Phase formation in the Ni-enriched zone below the surface oxide on NiTi

Upon exposure to oxygen, NiTi forms a Ti-rich surface oxide layer, and mass balance requires that a Ni-enriched zone forms below the oxide. Both the surface oxide layer and the Ni-enriched zone are discussed to affect key properties of NiTi as material for minimally invasive medical application or for actuators, e.g., the release of Ni and the resistance to initiation and propagation of cracks when exploiting the shape memory effect/pseudoelasticity. However, owing to the small extension of the Ni-enriched zone of a few nanometers, little is known about its crystallinity, phase and evolution of composition. We study the formation of the surface layers during annealing at similar to 500 degrees C for up to 10 min, as routinely applied for shape-setting. With an approach employing nano beam electron diffraction in a transmission electron microscope and an in-house software package for phase analysis it is shown for the first time that phase transformations in the Ni-enriched zone, specifically from NiTi to Ni4Ti3, occur already after 2 min of annealing, much earlier than documented in the literature. Furthermore, the phase transformation to the thermodynamically stable Ni3Ti in the Ni-enriched zone is shown to be mediated by metastable Ni4Ti3. In contrast to Ni4Ti3 precipitates in NiTi bulk, the morphology of the crystalline phases is granular.
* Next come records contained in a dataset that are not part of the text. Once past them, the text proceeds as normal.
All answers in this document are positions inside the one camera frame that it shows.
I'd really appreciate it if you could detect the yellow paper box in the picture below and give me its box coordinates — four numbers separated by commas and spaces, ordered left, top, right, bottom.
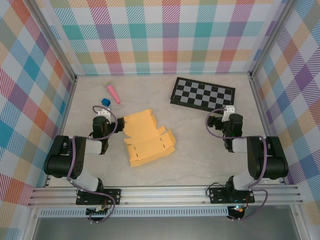
122, 107, 177, 168

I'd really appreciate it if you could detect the black grey checkerboard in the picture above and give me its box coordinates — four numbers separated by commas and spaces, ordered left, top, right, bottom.
169, 76, 236, 116

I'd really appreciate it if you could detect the pink toy microphone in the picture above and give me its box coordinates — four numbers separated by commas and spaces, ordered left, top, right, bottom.
104, 80, 122, 105

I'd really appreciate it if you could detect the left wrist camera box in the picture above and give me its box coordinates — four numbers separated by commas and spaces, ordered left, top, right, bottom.
96, 107, 112, 121

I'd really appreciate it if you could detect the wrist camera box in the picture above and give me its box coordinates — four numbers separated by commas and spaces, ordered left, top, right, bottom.
223, 105, 236, 121
96, 107, 112, 121

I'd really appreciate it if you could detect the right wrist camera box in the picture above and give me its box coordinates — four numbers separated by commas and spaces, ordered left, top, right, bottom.
223, 105, 236, 121

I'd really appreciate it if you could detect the aluminium side rail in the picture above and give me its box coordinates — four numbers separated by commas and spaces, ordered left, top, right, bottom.
43, 74, 79, 188
248, 73, 288, 186

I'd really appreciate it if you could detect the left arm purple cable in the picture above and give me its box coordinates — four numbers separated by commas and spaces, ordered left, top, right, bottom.
66, 104, 118, 225

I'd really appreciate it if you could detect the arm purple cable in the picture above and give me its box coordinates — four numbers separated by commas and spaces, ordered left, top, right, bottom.
66, 104, 118, 225
205, 107, 270, 222

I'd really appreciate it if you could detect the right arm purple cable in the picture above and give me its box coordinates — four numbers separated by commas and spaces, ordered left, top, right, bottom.
205, 107, 270, 222

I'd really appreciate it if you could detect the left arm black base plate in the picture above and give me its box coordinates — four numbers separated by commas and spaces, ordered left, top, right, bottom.
75, 187, 123, 206

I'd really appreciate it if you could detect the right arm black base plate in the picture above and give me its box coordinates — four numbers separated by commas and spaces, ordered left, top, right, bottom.
208, 186, 256, 205

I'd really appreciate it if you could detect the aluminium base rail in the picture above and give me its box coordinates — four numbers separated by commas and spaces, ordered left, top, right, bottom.
26, 184, 305, 208

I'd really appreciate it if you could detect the white slotted cable duct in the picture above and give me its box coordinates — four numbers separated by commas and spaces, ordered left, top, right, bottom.
38, 206, 230, 218

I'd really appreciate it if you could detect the aluminium frame post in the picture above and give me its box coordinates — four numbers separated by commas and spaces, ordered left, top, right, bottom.
249, 0, 298, 79
29, 0, 79, 83

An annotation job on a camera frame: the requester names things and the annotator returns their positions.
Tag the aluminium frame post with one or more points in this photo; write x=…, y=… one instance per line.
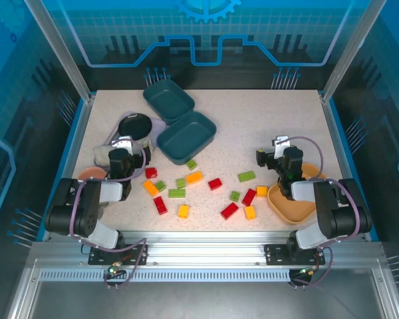
x=61, y=50
x=349, y=56

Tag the aluminium side rail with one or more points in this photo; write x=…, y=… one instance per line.
x=332, y=126
x=81, y=126

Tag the aluminium cross rail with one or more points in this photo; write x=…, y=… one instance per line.
x=203, y=246

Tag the yellow lego brick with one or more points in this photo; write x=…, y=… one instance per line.
x=183, y=211
x=262, y=191
x=249, y=213

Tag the small red lego brick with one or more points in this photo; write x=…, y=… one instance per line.
x=214, y=184
x=151, y=173

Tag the long red lego brick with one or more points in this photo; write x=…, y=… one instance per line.
x=160, y=205
x=249, y=197
x=229, y=211

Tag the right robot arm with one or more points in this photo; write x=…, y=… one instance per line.
x=336, y=206

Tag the lavender plate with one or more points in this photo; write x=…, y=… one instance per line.
x=158, y=126

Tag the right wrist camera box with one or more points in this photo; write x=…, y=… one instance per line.
x=281, y=146

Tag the black round bowl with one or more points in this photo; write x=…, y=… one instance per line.
x=134, y=126

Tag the teal plastic container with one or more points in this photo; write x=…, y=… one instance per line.
x=168, y=99
x=186, y=136

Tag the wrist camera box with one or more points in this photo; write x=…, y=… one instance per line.
x=281, y=146
x=124, y=144

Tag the orange lego brick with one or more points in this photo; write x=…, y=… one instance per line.
x=194, y=178
x=150, y=188

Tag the green two-by-three lego brick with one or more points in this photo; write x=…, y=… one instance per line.
x=246, y=176

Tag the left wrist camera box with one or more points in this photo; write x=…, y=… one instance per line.
x=124, y=144

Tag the small LED circuit board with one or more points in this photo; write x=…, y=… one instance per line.
x=306, y=272
x=115, y=270

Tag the small green lego brick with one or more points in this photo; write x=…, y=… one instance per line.
x=181, y=183
x=235, y=196
x=160, y=185
x=191, y=164

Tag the green two-by-four lego brick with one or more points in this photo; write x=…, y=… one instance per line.
x=177, y=193

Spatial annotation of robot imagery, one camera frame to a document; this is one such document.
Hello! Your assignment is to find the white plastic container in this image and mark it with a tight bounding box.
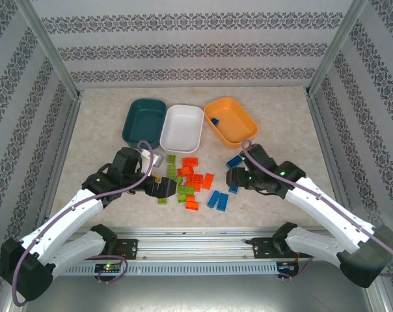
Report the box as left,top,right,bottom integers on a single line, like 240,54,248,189
159,104,205,153

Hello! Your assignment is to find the teal plastic container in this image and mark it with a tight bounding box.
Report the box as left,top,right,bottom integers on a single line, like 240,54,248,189
121,98,167,151

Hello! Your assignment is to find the orange plastic container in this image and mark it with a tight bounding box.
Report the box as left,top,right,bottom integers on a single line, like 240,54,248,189
203,96,259,150

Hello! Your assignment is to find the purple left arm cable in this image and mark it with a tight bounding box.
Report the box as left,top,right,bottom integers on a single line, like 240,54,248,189
11,140,156,307

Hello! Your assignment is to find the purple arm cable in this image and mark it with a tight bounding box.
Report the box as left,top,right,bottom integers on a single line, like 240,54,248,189
11,140,156,307
241,139,393,281

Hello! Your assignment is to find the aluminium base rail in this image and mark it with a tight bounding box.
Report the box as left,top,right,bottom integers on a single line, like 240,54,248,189
61,226,347,263

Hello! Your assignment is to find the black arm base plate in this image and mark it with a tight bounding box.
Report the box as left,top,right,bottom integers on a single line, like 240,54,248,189
249,237,301,260
95,239,139,261

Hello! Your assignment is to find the slotted grey cable duct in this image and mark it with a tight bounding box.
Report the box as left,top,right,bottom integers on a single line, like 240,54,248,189
53,261,301,278

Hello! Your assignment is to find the aluminium side rail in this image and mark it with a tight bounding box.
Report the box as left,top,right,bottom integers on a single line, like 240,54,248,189
32,92,83,237
305,87,360,237

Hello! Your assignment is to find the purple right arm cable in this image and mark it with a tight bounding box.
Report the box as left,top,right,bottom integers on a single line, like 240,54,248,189
241,139,393,281

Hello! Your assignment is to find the aluminium frame post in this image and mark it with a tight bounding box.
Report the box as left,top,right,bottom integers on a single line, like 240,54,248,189
14,0,82,100
306,0,369,98

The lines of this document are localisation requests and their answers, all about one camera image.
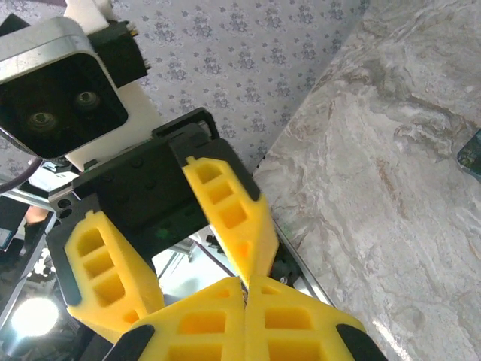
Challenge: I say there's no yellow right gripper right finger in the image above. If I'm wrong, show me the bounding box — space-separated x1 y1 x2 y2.
244 275 389 361

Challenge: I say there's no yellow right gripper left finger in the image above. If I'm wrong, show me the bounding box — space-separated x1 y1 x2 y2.
103 277 248 361

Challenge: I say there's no blue painted box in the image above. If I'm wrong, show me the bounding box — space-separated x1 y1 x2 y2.
456 127 481 176

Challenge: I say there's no person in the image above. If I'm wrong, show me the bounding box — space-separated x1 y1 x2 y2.
22 206 52 235

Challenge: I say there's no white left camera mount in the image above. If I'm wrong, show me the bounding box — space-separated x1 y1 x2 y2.
62 0 166 170

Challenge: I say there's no black camera cable plug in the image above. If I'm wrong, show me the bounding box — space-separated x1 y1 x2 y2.
89 19 152 89

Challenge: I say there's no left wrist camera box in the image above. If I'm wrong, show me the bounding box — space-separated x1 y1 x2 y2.
0 15 131 159

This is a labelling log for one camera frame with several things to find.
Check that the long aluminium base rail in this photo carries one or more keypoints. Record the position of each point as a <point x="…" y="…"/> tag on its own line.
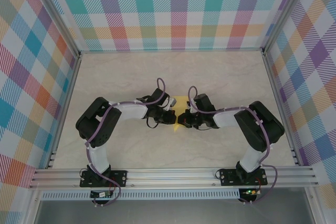
<point x="170" y="176"/>

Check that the grey metal panel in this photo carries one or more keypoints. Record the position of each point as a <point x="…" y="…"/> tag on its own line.
<point x="170" y="213"/>

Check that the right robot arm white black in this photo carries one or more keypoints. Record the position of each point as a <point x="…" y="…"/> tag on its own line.
<point x="225" y="119"/>

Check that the aluminium frame post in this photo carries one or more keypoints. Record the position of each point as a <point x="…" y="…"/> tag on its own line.
<point x="285" y="11"/>
<point x="57" y="11"/>

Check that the aluminium frame leg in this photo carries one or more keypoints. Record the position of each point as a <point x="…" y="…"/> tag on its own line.
<point x="313" y="208"/>
<point x="32" y="208"/>

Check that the yellow cloth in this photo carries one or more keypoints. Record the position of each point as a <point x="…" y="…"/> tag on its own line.
<point x="181" y="103"/>

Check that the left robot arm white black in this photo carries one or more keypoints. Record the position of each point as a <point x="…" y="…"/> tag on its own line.
<point x="128" y="112"/>

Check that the aluminium side rail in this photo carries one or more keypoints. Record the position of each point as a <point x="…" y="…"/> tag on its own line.
<point x="281" y="111"/>
<point x="63" y="111"/>

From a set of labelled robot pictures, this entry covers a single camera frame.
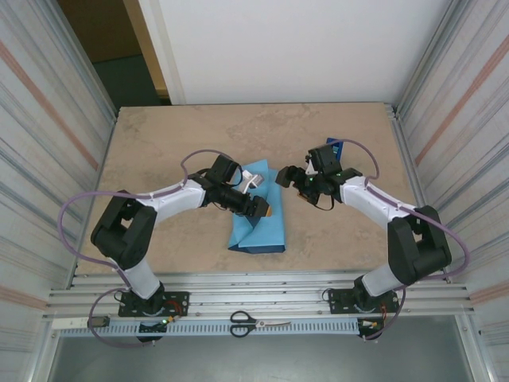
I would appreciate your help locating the blue cloth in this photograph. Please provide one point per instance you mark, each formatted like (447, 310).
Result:
(262, 235)

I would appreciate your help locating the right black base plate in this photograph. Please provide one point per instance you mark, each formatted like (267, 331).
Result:
(338, 302)

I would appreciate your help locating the wooden door frame post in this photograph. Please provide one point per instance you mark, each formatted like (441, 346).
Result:
(145, 40)

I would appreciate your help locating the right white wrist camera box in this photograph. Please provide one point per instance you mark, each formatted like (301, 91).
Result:
(311, 169)

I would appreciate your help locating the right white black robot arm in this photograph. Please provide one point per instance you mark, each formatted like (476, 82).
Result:
(370, 199)

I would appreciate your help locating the clear tape roll teal core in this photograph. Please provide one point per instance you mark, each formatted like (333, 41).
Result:
(338, 149)

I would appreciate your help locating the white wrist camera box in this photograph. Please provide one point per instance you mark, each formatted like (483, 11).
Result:
(311, 169)
(254, 181)

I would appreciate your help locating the brown wooden door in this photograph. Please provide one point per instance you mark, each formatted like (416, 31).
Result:
(99, 28)

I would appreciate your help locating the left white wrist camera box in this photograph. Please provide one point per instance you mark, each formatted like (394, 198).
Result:
(254, 181)

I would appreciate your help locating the blue tape dispenser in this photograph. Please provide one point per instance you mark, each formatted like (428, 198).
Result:
(332, 140)

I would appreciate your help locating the aluminium rail frame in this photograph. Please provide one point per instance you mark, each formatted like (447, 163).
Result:
(258, 286)

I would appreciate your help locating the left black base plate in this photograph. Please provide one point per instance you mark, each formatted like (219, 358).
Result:
(179, 298)

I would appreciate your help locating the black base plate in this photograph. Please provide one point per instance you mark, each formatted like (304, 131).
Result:
(338, 302)
(179, 298)

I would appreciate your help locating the aluminium side rail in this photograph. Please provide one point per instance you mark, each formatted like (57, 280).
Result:
(405, 159)

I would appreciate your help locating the small electronics board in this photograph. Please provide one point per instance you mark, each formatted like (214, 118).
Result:
(155, 327)
(371, 326)

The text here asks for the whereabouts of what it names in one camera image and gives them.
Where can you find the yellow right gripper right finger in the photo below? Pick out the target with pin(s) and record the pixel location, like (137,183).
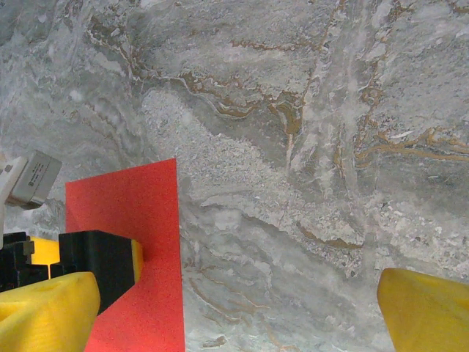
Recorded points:
(425,311)

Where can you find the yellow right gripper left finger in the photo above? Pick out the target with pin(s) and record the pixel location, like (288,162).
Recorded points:
(44,315)

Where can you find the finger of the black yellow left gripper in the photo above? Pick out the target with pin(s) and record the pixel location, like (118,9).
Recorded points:
(14,264)
(106,260)

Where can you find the red paper sheet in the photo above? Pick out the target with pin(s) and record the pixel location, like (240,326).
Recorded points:
(146,205)

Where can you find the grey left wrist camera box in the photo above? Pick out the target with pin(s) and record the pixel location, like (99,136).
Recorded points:
(36,179)

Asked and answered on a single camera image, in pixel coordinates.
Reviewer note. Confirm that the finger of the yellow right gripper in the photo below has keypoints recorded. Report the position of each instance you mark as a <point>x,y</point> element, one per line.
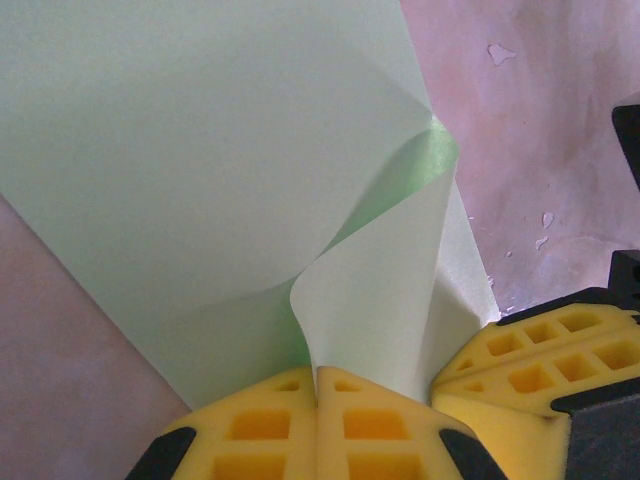
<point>550,335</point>
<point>550,410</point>

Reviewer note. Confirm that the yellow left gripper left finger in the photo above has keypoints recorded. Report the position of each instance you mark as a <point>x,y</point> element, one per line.
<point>250,430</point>

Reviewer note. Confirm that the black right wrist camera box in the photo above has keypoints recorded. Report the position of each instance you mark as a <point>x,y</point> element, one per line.
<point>629,145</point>

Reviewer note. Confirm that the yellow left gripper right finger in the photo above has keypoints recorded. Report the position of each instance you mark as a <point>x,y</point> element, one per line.
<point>380,430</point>

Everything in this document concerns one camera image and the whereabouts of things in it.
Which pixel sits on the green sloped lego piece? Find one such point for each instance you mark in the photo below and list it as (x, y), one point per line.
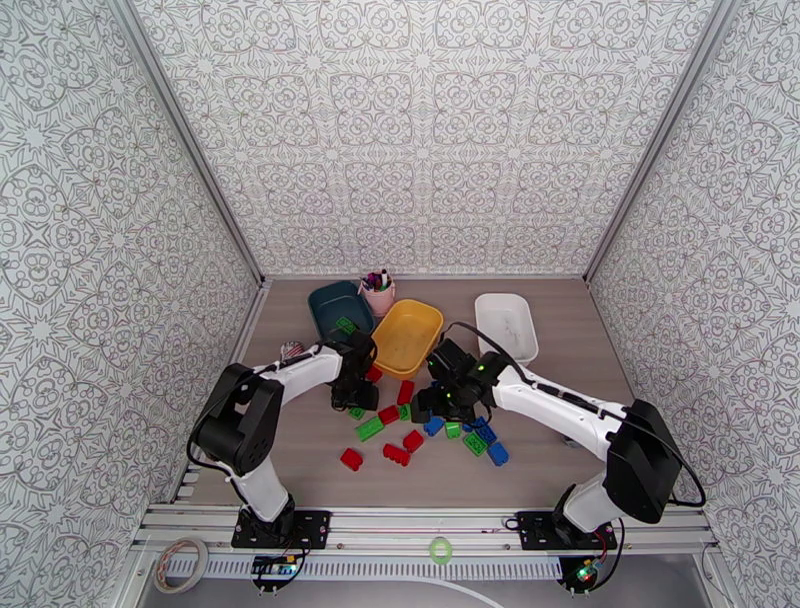
(452, 429)

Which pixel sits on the long blue lego brick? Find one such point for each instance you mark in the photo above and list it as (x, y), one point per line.
(484, 430)

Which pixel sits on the small green lego brick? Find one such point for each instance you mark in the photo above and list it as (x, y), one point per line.
(357, 412)

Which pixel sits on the long green lego brick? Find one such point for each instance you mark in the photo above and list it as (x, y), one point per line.
(370, 429)

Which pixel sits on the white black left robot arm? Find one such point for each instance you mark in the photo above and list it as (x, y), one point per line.
(306, 372)

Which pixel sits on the yellow plastic bin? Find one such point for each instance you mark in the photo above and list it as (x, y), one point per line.
(406, 337)

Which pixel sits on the pink marker cup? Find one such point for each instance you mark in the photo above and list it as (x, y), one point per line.
(378, 305)

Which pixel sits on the teal plastic bin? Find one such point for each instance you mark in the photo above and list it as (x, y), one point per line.
(325, 306)

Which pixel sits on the red striped snack packet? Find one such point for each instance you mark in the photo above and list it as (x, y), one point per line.
(290, 350)

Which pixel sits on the white plastic bin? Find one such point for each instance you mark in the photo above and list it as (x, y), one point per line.
(506, 325)

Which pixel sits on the purple marker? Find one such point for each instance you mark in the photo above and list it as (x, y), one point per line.
(372, 282)

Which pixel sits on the black capped marker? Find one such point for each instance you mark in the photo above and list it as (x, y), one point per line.
(384, 275)

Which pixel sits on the long red lego brick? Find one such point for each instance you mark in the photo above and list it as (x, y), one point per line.
(396, 454)

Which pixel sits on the left circuit board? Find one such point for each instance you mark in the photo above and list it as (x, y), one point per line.
(273, 567)

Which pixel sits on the circuit board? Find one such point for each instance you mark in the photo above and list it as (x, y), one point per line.
(585, 572)
(273, 567)

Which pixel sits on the right circuit board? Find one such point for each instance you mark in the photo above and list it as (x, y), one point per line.
(585, 572)

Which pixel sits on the white tape roll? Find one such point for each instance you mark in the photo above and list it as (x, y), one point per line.
(159, 572)

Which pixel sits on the aluminium left side rail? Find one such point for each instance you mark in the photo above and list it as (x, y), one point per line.
(247, 325)

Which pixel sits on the aluminium rail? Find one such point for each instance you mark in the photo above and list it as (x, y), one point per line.
(406, 522)
(247, 325)

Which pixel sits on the aluminium front rail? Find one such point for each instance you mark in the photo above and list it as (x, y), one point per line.
(406, 522)

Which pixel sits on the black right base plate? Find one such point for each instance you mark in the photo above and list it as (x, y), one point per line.
(537, 530)

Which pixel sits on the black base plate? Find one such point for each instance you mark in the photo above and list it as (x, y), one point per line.
(537, 530)
(312, 528)

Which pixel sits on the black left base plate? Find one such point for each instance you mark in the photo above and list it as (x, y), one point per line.
(312, 528)

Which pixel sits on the aluminium left frame post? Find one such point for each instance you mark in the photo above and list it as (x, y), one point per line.
(184, 125)

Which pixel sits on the aluminium frame post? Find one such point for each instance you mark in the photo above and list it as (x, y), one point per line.
(664, 125)
(184, 125)

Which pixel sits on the aluminium right frame post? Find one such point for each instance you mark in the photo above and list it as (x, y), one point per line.
(664, 125)

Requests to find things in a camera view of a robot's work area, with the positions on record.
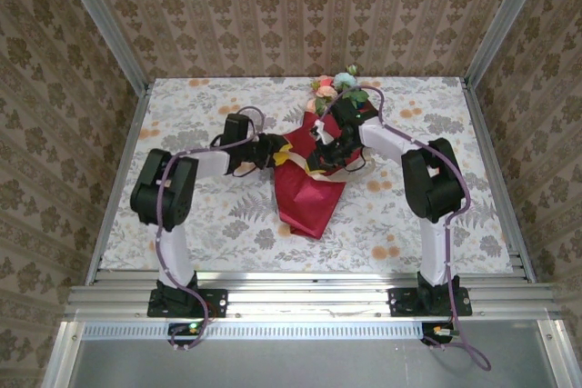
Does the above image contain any red wrapping paper sheet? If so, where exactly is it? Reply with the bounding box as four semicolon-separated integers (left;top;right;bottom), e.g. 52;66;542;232
272;103;379;241

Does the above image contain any pale teal artificial rose stem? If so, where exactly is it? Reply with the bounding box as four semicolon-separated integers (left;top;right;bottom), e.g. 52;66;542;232
333;65;370;108

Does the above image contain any floral fern print tablecloth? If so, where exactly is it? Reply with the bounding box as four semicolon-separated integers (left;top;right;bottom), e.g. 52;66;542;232
99;76;515;276

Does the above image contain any grey metal shelf panel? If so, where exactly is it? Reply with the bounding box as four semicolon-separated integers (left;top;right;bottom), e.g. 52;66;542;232
67;337;558;388

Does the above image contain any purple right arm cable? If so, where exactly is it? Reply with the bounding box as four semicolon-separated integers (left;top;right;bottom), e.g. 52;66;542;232
317;85;493;371

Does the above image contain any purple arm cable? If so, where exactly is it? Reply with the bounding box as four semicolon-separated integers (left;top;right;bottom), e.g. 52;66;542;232
154;105;267;353
317;85;493;371

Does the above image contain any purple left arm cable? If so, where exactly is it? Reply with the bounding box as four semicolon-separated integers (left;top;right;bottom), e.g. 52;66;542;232
154;105;267;353

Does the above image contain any aluminium table side rail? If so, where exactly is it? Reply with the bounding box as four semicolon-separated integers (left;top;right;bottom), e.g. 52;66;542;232
85;81;155;285
458;76;538;284

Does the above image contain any aluminium front frame rail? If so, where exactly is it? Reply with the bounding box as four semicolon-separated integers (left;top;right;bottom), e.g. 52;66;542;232
63;282;558;322

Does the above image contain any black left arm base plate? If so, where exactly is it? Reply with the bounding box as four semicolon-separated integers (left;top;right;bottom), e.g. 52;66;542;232
145;288;229;319

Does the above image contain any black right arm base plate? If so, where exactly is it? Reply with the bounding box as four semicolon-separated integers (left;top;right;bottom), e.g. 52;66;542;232
387;286;473;318

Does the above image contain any white slotted cable duct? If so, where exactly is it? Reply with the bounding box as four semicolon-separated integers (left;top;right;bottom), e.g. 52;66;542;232
81;321;423;342

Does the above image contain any aluminium frame post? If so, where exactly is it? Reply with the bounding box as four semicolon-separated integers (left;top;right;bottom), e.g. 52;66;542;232
50;0;154;92
462;0;554;85
Considering the swift formation of Ni-rich phases below the surface oxide and the observation of a band-like diffraction contrast in the TEM images originating from crystal interfaces, a phase transformation mechanism in the Ni-enriched zone is suggested consisting of short range order rearrangements of atoms.

Automated summary

Upon exposure to oxygen, NiTi forms a Ti-rich surface oxide layer, and a Ni-enriched zone forms below the oxide. The properties of NiTi, such as the release of Ni and resistance to crack initiation and propagation, are affected by both the surface oxide layer and the Ni-enriched zone. However, little is known about the crystallinity, phase, and composition evolution of the Ni-enriched zone. This study utilized nano beam electron diffraction to show that phase transformations in the Ni-enriched zone occur much earlier than previously documented.